Hydrogen Embrittlement mitigation through Layered diffusion patterns in Metals

This project aims to mitigate hydrogen embrittlement in metals through additive manufacturing techniques that tailor hydrogen diffusion, enhancing the durability of components for green hydrogen applications.

Subsidie
€ 1.499.375
2024

Projectdetails

Introduction

Hydrogen embrittlement (HE) of metallic materials is one of the main challenges for the adoption of green H2 as a clean fuel. Degradation of pipelines and vessels is nowadays avoided by conservative design and material selection, but novel mitigation strategies for hydrogen embrittlement will foster cost-effective technologies.

Proposed Strategy

I envisage an Additive Manufacturing strategy to tune hydrogen diffusion as an effective and novel method to mitigate or even suppress HE. The success of this framework requires the reconsideration of modelling and experimental techniques to characterise hydrogen transport and embrittlement in metals.

Background and Methodology

My background in computational mechanics, hydrogen diffusion simulation, and Laser Powder Bed Fusion (LPBF) will guide the approach.
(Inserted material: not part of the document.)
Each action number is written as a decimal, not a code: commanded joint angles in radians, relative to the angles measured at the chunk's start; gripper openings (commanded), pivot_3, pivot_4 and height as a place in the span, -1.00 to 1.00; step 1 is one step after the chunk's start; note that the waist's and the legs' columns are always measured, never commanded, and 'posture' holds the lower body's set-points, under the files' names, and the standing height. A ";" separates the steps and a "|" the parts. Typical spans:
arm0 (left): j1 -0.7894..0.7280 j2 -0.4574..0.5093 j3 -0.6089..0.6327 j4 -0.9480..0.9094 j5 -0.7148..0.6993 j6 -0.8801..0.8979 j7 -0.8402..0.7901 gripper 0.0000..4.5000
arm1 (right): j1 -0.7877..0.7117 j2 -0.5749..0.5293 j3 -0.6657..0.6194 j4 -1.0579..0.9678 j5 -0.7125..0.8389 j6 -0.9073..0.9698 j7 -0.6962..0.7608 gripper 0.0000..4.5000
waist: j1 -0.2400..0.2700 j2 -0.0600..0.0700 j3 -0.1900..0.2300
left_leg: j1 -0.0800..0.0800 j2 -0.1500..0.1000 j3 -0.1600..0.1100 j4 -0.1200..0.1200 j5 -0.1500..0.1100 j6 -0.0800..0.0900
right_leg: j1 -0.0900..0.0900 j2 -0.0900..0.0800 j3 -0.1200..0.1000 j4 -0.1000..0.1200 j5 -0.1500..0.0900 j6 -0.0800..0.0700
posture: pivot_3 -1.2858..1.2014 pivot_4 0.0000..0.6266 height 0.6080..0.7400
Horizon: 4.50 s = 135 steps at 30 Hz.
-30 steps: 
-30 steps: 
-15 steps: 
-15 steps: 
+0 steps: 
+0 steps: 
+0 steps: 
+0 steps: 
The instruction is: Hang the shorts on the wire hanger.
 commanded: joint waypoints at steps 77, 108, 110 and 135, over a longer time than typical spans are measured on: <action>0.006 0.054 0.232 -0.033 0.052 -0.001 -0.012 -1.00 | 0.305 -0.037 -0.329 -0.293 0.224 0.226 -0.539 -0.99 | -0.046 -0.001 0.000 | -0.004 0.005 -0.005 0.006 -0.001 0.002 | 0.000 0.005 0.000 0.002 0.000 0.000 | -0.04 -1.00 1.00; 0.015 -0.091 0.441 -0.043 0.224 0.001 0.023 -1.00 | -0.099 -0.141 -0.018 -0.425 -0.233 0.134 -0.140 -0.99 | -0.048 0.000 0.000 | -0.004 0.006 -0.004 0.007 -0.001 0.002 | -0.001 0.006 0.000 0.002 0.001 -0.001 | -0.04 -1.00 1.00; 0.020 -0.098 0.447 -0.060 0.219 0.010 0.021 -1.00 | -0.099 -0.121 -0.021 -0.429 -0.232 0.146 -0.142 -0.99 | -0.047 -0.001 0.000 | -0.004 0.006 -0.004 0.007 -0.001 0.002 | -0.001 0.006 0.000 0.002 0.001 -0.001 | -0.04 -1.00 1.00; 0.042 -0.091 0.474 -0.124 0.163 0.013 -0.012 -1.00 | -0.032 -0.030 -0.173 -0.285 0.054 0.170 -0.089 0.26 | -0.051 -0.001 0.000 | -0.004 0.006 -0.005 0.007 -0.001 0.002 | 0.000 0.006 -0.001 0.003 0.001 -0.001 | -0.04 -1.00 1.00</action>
The methodology will be enriched by:

  1. Innovative phase tailoring strategies
  2. Advanced computational and optimisation procedures

Tailoring Hydrogen Diffusion

Tailoring hydrogen diffusion in steels will be accomplished by exploiting the enormous difference in diffusivity between fcc and bcc iron phases.

Material Selection

Duplex Stainless Steels (DSS) that combine austenite (fcc) and ferrite (bcc) phases are thus considered as a first option to tune diffusion paths. Additionally, localized nitrogen evaporation to directly control fcc or bcc formation during micro-LPBF of High Nitrogen Steels (HNS) will be achieved by local variation of laser parameters.

Main Goal

The main goal is to protect critical regions and therefore to suppress hydrogen-assisted cracking. To produce shielding effects around stress concentrators, bcc/fcc “helmets” will be optimised by coupled modelling frameworks including hydrogen transport and fracture.

Assessment and Evaluation

Trapping and multiphase diffusion will be assessed by novel modelling procedures from thermal desorption and permeation experimental results. Finally, the effectiveness of the optimised tailored helmets will be evaluated by in-situ testing in gaseous H2, paving the way for resistant components to transport and store high-pressure hydrogen.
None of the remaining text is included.